Uma disputa milionária envolvendo a venda da Fazenda Buriti, avaliada em R$ 25 milhões, ressalta um dos maiores conflitos fundiários do Tocantins, com Alexandre Pires como comprador e Renato Junio Pinto Guimarães contestando a legitimidade de um terço da transação perante o Poder Judiciário.
Contexto Jurídico e Histórico da Disputa sobre a Fazenda Buriti
A apuração, baseada em documentos judiciais e relatos de testemunhas, revela que a transação entre Alexandre Pires e os supostos herdeiros de Renato Junio Pinto Guimarães ocorreu sem a formalização necessária para garantir a posse plena do comprador, gerando dúvidas sobre a validade da escritura pública registrada no Cartório de Registro de Imóveis de Dianópolis. Segundo o Ministério Público do Estado do Tocantins, a operação envolveu intermediários que não constam no contrato original, o que abre brechas para alegações de fraude ou coação, já que Renato afirma ter sido mantido à distância do processo decisório por medo de retaliações.
Antecedentes indicam que a Fazenda Buriti, localizada na zona rural de Dianópolis, já havia passado por três tentativas de venda nos últimos cinco anos, todas interrompidas por litígios envolvendo ex-parceiros comerciais e herdeiros disputando a titularidade. A atual controvérsia se configura como desdobramento de um acordo prévio não cumprido entre as partes, conforme denúncia apresentada em julho ao juiz Rodrigo da Silva Perez Araujo, que determinou a conservação cautelar dos bens rurais para evitar dissipação patrimonial.

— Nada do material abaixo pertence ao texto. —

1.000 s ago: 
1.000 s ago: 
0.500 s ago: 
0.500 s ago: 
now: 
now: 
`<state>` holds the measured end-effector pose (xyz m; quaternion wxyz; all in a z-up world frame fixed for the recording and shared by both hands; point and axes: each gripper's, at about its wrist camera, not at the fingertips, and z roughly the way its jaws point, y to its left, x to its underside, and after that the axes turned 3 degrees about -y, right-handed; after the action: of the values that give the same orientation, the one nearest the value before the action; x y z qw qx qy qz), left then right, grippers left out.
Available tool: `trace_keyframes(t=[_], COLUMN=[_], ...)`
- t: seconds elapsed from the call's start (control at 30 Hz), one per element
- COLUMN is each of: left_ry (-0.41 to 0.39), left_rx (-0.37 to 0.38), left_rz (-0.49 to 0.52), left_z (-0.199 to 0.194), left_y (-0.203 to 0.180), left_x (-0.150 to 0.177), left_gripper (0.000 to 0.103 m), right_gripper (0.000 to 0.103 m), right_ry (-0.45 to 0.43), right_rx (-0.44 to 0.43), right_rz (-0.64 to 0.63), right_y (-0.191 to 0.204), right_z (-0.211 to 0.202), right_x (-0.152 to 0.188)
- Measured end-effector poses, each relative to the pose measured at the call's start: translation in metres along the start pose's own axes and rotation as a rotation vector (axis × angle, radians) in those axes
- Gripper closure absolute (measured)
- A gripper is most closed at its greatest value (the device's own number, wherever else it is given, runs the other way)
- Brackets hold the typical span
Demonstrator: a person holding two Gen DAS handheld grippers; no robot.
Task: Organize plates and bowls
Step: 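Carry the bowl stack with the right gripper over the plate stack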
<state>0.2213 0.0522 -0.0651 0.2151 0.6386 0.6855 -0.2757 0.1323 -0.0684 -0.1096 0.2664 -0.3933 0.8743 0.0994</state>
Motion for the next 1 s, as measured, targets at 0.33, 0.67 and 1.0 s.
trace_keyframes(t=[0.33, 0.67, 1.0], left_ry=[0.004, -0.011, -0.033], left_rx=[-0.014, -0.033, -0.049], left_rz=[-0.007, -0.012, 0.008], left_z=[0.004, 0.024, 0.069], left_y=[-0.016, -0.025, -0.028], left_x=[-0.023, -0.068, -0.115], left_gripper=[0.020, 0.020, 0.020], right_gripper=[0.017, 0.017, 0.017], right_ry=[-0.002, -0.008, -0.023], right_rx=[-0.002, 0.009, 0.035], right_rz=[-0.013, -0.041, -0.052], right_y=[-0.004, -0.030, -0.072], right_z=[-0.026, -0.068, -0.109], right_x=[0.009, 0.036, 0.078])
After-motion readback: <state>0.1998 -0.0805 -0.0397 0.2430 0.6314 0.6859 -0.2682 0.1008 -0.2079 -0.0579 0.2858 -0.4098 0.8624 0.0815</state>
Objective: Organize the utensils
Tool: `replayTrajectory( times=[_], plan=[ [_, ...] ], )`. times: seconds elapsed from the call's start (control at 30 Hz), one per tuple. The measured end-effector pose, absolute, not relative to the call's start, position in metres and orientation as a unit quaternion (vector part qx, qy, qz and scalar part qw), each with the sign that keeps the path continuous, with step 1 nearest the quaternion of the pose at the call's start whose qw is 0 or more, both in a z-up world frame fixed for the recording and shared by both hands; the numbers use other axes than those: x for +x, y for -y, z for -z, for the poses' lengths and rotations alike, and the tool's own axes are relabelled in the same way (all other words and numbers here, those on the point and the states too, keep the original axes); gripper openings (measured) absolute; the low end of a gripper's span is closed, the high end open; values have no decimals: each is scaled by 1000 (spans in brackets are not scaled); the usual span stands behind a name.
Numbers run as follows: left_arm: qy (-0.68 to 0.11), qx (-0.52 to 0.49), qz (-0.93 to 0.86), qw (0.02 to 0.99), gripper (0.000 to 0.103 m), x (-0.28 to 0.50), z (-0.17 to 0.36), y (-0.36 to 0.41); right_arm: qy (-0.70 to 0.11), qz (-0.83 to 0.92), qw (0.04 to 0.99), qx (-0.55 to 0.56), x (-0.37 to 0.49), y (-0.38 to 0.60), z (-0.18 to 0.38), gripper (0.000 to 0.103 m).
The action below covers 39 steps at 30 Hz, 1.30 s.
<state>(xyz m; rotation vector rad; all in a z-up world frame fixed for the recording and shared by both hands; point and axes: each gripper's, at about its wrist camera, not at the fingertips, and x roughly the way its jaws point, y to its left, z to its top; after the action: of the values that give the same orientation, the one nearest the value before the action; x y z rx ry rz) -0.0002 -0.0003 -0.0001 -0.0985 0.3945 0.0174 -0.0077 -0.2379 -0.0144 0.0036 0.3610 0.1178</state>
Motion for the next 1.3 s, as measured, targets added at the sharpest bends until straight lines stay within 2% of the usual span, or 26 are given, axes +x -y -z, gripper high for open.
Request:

A transação envolve R$ 25 milhões pela Fazenda Buriti, objeto de disputa judicial que ameaça anular um terço da venda realizada em 2023.
Repercussão Jurídica e Estratégias de Defesa dos Envolvidos
O juiz Rodrigo da Silva Perez Araujo determinou a realização de avaliação técnica dos bens rurais e máquinas agrícolas para garantir a preservação do patrimônio enquanto persiste o embate entre as partes. Além disso, acionou o Ministério Público do Tocantins para investigar possíveis crimes como estelionato, usurpação de bens rurais e coação ilícita, com base nas denúncias de ameaças e invasão de propriedade apresentadas por Renato ao longo do processo.
Renato Junio Pinto Guimarães reforça que tentou buscar acordo amigável por meio de seus advogados, mas alega que recebeu ameaças verbais durante negociações informais, enquanto os demais acusados mantêm que adquiriram equipamentos e gado diretamente e possuem documentos que comprovam sua legitimidade na operação.